Die Quintessenz der Umfragen und Studien:

"The poll found that 35 percent of Syrians saw the Assad government as best representing them (20% chose the current government and 15% chose Bashar al-Assad). By comparison, the level of the support for the opposition forces was substantially weaker: • Al-Nusra, 9%
• FSA, 9%
• “Genuine” rebels, 6%
• ISIS, 4%
• National Coalition/transitional government, 3%. The sum of support for the opposition forces, 31 percent, was less than the total support for Assad and his government.

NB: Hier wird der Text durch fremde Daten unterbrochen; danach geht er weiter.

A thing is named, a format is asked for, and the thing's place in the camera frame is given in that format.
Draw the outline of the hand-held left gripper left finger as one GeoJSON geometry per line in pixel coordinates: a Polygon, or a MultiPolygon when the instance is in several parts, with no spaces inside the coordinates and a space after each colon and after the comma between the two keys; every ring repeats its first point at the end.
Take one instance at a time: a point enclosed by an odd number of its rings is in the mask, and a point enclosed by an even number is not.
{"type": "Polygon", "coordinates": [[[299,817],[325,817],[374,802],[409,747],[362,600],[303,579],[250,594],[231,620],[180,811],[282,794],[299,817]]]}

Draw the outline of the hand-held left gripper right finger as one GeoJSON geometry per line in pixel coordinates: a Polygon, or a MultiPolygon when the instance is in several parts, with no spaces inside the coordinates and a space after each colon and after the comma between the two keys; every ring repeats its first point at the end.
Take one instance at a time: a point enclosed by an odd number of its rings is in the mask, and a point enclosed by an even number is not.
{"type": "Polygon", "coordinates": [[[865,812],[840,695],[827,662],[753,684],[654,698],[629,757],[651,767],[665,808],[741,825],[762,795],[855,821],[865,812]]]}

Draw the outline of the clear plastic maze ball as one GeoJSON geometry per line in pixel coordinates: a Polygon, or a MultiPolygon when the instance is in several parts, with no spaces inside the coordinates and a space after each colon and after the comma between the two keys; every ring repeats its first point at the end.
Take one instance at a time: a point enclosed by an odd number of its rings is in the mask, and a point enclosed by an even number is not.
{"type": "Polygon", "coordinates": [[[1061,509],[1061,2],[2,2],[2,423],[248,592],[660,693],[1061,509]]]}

Die Details der Untersuchung entnehmen Sie bitte dem Link.
ORB-International muss als weit zuverlässigere, um objektive Daten bemühte Institution betrachtet werden als der fraglos schlagseitige „Adopt A Revolution“-Verein, auf den sich ARD-aktuell-Chefredakteuer Gniffke unter Verletzung aller journalistischen Grundsätze und Anstandsregeln permanent zur Rechtfertigung der einäugigen Tagesschau-Berichterstattung beruft. Wir ersuchen darum, die hier vorgelegten Daten bei Behandlung unserer Beschwerde über die Tagesschau-Berichte auf Basis der getürkten „Adopt A Revolution“-Umfragen zu berücksichtigen.

Wir bitten um Hinzunahme zu den jeweiligen Beschwerdevorgängen.